Say I have a 1000 bond paying 5% interest for 3 years and then matures. My cash flow looks like
50
50
1050
Total cash received is 1150
Now say I pay a premium of 120 vs 100 par (so I paid 1200 for this bond), now I'm still getting an interest rate of 50/1200 which is 4.1% interest for each of the three years, but the overall yield of the bond is negative, because I lost 200 by purchasing so far above market.
People are all freaked out at the falling stock market prices but not many are talking about the drastic fall in trading volume (last I checked).
Trading volume is at a ridiculously high level since all this took place. Liquidity is definitely not a problem in the stock market. In the bond market, liquidity was a short term problem for about a week.
Bond Liquidity can become a problem much easier than stock liquidity just due to the fact that it's OTC and you don't have market makers like you do in the stock market and depending on the bond type there just aren't people waiting to buy your bond while in electronically traded stocks there is always a market for your bond from the market makers and there is a requirement that market makers always list a bid and ask and that traded stocks typically require a minimum of 3 market makers at all times.
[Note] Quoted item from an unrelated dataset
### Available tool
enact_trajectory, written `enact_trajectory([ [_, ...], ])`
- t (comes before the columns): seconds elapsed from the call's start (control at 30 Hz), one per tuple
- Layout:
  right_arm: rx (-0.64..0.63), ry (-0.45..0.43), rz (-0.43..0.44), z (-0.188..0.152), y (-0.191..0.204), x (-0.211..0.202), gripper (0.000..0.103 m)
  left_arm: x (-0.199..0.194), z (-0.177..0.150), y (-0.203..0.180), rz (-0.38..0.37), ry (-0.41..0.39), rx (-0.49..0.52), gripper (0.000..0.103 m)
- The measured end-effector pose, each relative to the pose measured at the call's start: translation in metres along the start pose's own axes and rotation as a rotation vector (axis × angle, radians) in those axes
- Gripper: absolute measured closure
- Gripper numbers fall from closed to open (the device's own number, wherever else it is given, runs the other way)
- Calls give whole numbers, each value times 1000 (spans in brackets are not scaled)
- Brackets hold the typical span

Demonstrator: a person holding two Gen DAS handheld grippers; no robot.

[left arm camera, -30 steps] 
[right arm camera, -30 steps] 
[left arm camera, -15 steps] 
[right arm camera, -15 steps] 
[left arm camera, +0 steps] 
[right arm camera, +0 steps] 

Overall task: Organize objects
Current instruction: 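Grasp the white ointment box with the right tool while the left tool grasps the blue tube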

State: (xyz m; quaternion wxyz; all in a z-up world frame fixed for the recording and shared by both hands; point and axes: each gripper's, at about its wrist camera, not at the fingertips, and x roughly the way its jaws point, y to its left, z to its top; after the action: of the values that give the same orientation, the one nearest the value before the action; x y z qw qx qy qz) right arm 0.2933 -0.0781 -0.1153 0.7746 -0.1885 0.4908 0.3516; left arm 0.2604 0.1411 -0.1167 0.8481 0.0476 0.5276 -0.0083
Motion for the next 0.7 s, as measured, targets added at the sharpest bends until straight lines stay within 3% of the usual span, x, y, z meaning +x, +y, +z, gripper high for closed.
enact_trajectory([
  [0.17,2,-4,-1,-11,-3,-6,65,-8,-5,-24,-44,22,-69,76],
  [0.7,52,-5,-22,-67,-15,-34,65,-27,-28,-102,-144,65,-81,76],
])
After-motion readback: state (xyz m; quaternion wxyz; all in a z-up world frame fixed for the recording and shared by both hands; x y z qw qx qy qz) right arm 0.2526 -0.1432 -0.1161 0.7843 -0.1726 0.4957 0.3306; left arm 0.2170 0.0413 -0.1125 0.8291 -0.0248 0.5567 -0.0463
With bonds, the liquidity problem came when retail bond owners all decided selling bonds, which forced broker dealers to get enough cash to pay off all the retail investors, the market collapsed, but then it recovered quickly by non retail owners whom still needed quality interest. Companies like banks and insurance companies that are arbitraging rates bought all these bonds at deep discounts, and are now much better positioned than they would otherwise have been (at least the smart ones).